Task to complete - Retype, without any change, the first line of the records and every line after it through the one containing "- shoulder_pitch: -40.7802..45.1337".

(Data excerpts)
————

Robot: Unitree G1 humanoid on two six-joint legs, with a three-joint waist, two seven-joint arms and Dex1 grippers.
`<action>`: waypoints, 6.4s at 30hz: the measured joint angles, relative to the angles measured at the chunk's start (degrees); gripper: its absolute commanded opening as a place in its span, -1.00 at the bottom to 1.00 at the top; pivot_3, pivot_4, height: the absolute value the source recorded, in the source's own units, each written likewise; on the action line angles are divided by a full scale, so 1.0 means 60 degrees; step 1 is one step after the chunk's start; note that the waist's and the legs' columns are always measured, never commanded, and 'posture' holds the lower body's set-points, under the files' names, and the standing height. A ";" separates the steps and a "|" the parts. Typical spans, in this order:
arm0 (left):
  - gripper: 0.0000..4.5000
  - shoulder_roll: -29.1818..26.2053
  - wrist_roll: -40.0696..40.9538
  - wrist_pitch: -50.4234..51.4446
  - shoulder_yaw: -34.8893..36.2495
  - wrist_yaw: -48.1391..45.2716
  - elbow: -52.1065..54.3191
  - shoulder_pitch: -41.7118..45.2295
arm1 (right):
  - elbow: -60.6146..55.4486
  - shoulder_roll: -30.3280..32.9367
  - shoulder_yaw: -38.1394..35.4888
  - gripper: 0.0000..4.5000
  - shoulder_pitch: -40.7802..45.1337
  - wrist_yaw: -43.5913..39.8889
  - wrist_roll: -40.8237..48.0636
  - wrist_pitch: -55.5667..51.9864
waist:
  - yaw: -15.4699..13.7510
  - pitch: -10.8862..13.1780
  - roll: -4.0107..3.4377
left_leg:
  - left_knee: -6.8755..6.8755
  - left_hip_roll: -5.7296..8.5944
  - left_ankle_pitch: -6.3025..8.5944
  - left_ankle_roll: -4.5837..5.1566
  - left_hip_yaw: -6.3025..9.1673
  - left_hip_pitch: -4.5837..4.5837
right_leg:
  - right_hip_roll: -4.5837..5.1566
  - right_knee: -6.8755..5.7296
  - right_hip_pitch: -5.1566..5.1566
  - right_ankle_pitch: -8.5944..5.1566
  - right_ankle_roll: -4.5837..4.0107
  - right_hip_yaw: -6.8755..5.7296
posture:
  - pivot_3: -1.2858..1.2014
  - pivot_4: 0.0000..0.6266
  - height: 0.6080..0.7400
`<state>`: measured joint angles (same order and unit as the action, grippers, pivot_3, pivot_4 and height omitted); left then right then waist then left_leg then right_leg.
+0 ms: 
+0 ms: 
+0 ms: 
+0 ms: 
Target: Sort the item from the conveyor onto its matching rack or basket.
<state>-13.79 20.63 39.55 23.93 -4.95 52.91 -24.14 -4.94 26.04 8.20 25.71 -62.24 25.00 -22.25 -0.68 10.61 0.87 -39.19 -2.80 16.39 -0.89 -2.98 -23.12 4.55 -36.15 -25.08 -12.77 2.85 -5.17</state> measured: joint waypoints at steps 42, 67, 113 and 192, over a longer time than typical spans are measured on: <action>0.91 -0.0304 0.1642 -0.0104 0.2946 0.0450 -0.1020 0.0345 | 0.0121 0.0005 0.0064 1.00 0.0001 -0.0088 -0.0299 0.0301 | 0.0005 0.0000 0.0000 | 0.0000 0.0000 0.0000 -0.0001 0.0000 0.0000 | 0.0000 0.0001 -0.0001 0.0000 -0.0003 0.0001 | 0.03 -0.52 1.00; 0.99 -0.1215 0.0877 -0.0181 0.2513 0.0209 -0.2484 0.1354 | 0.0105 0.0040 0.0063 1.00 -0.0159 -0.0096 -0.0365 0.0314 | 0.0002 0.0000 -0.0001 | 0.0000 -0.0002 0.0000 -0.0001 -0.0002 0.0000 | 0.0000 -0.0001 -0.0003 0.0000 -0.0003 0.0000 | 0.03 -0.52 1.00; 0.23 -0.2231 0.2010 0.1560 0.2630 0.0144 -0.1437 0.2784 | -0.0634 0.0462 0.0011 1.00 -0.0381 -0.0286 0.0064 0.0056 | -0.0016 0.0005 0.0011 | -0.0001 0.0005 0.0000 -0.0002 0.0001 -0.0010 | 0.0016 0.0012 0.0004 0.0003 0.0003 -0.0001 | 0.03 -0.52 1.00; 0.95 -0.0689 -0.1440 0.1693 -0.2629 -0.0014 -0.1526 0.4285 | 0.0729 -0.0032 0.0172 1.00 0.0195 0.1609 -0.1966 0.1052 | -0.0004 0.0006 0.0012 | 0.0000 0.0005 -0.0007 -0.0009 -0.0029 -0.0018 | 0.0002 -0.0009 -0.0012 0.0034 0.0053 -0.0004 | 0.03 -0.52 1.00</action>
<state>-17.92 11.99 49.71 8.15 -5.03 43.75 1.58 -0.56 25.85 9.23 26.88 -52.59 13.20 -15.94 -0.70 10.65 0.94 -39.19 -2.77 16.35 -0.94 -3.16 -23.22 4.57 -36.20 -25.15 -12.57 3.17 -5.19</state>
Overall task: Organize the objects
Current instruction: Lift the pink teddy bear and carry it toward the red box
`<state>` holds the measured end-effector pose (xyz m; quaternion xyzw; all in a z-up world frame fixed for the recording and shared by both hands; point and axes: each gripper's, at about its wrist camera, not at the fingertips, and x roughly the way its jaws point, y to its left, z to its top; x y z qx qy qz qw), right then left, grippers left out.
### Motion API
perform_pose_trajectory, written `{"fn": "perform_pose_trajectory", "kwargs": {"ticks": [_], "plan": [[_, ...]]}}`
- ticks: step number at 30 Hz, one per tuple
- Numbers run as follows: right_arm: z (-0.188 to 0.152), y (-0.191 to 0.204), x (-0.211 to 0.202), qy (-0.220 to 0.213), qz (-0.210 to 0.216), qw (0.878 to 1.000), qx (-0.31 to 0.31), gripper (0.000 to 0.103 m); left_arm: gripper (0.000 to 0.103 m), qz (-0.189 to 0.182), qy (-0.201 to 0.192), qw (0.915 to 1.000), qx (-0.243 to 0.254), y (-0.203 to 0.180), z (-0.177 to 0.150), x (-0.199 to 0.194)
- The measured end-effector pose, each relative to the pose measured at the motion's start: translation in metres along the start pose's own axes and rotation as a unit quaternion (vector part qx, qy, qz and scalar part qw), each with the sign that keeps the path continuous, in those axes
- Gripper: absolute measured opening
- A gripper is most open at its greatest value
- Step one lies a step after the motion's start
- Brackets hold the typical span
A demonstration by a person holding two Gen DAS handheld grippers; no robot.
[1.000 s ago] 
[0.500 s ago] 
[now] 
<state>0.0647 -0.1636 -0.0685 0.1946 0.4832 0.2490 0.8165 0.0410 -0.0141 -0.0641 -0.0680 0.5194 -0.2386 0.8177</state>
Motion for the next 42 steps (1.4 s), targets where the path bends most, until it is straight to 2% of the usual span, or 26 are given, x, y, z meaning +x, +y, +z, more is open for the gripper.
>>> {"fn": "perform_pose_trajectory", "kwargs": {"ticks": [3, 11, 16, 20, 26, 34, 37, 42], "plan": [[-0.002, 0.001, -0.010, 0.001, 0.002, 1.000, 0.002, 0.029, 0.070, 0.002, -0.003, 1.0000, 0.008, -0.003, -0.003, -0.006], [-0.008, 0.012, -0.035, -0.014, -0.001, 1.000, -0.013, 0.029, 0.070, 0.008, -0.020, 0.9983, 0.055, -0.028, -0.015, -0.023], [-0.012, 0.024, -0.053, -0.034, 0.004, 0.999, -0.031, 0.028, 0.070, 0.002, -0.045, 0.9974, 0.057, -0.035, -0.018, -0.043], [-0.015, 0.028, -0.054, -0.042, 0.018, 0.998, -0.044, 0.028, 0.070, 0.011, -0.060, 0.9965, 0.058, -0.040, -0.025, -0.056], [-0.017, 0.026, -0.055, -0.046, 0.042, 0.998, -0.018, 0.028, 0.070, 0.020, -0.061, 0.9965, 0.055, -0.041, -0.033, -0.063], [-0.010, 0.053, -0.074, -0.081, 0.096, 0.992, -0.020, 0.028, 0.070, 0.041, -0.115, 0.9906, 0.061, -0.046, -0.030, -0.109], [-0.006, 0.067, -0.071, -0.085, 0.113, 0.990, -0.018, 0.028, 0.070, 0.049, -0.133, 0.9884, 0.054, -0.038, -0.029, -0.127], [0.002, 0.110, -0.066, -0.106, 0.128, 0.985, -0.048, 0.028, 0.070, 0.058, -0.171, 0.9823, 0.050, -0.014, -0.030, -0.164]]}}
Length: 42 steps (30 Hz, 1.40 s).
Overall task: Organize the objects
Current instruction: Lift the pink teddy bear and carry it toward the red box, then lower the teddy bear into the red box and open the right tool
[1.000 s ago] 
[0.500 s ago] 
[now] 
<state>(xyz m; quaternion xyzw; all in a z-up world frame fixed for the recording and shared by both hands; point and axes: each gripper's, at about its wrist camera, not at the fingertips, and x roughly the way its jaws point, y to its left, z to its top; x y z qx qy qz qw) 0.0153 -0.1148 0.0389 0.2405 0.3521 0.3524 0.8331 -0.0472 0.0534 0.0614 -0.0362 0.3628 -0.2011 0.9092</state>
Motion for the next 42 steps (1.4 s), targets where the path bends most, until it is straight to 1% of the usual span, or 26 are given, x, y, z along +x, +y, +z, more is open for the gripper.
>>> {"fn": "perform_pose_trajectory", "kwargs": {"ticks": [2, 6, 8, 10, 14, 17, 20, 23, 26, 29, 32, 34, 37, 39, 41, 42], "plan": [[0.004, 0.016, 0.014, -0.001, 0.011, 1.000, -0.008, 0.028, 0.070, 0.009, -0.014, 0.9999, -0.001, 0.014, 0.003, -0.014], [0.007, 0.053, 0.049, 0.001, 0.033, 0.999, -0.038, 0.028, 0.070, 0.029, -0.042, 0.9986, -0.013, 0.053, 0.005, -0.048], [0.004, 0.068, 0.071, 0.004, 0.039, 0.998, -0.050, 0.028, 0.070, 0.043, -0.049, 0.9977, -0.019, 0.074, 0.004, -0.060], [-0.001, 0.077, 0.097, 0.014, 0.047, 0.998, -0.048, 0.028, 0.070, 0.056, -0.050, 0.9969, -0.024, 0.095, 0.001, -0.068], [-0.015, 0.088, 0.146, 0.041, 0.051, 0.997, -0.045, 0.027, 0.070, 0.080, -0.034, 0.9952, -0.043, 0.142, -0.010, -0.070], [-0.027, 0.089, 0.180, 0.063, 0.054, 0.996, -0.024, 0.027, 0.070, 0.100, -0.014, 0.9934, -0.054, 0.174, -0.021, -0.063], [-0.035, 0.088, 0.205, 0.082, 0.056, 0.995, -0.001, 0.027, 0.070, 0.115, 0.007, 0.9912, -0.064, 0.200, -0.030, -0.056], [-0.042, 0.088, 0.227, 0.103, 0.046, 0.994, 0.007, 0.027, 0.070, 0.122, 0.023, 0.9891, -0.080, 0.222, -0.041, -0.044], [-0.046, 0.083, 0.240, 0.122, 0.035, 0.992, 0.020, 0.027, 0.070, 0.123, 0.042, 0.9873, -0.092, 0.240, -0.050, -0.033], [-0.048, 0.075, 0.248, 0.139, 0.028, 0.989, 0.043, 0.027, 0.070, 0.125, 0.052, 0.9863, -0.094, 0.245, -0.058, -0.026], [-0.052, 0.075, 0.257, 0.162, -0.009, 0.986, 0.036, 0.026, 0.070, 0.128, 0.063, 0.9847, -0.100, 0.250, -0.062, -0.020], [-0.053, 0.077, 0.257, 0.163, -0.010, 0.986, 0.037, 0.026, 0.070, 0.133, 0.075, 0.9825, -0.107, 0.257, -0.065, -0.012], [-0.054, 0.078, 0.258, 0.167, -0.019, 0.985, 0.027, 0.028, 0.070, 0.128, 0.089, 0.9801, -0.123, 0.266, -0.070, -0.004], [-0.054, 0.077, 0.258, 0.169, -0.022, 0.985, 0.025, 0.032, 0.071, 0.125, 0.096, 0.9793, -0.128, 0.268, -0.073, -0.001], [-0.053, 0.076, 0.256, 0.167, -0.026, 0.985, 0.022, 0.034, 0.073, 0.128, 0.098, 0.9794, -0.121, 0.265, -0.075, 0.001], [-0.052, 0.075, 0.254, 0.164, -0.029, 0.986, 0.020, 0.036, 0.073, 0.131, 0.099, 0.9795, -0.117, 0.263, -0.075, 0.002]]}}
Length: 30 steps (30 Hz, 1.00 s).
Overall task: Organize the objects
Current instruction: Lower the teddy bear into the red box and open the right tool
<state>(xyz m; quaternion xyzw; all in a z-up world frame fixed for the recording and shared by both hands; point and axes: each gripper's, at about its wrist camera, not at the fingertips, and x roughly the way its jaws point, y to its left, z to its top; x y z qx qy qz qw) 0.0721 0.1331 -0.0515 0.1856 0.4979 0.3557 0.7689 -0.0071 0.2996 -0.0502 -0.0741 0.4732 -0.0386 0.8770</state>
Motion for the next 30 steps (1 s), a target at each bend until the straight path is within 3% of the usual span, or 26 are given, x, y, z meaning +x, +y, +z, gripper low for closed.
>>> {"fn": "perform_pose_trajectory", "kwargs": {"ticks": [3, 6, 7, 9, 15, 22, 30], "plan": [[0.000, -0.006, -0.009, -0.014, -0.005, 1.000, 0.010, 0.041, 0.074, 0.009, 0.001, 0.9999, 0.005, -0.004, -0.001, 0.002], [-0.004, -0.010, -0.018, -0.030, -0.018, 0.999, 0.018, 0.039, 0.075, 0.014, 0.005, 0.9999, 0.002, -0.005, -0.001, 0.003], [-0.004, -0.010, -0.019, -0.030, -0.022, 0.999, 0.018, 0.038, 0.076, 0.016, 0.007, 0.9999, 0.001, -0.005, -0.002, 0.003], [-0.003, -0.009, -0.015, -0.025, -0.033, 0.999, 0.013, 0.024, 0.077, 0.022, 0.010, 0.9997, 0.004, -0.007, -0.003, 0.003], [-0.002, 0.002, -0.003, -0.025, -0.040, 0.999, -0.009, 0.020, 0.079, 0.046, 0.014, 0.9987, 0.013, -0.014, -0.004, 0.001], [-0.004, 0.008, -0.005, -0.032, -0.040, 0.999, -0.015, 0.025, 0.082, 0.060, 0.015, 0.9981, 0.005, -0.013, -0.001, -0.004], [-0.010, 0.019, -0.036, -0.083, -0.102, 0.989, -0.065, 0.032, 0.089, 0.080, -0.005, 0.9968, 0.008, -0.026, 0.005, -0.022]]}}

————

Answer area -
Robot: Unitree G1 humanoid on two six-joint legs, with a three-joint waist, two seven-joint arms and Dex1 grippers.
`<action>`: waypoints, 6.4s at 30hz: the measured joint angles, relative to the angles measured at the chunk's start (degrees); gripper: its absolute commanded opening as a place in its span, -1.00 at the bottom to 1.00 at the top; pivot_3, pivot_4, height: the absolute value the source recorded, in the source's own units, each written likewise; on the action line angles are divided by a full scale, so 1.0 means 60 degrees; step 1 is one step after the chunk's start; note that the waist's and the legs' columns are always measured, never commanded, and 'posture' holds the lower body's set-points, under the files' names, and the standing height. A ";" separates the steps and a "|" the parts. Typical spans, in this order:
arm0 (left):
  - gripper: 0.0000..4.5000
  - shoulder_roll: -29.1818..26.2053
  - wrist_roll: -40.0696..40.9538
  - wrist_pitch: -50.4234..51.4446
  - shoulder_yaw: -34.8893..36.2495
  - wrist_yaw: -48.1391..45.2716
  - elbow: -52.1065..54.3191
  - shoulder_pitch: -41.7118..45.2295
arm1 (right):
  - elbow: -60.6146..55.4486
  - shoulder_roll: -30.3280..32.9367
  - shoulder_yaw: -38.1394..35.4888
  - gripper: 0.0000..4.5000
  - shoulder_pitch: -40.7802..45.1337

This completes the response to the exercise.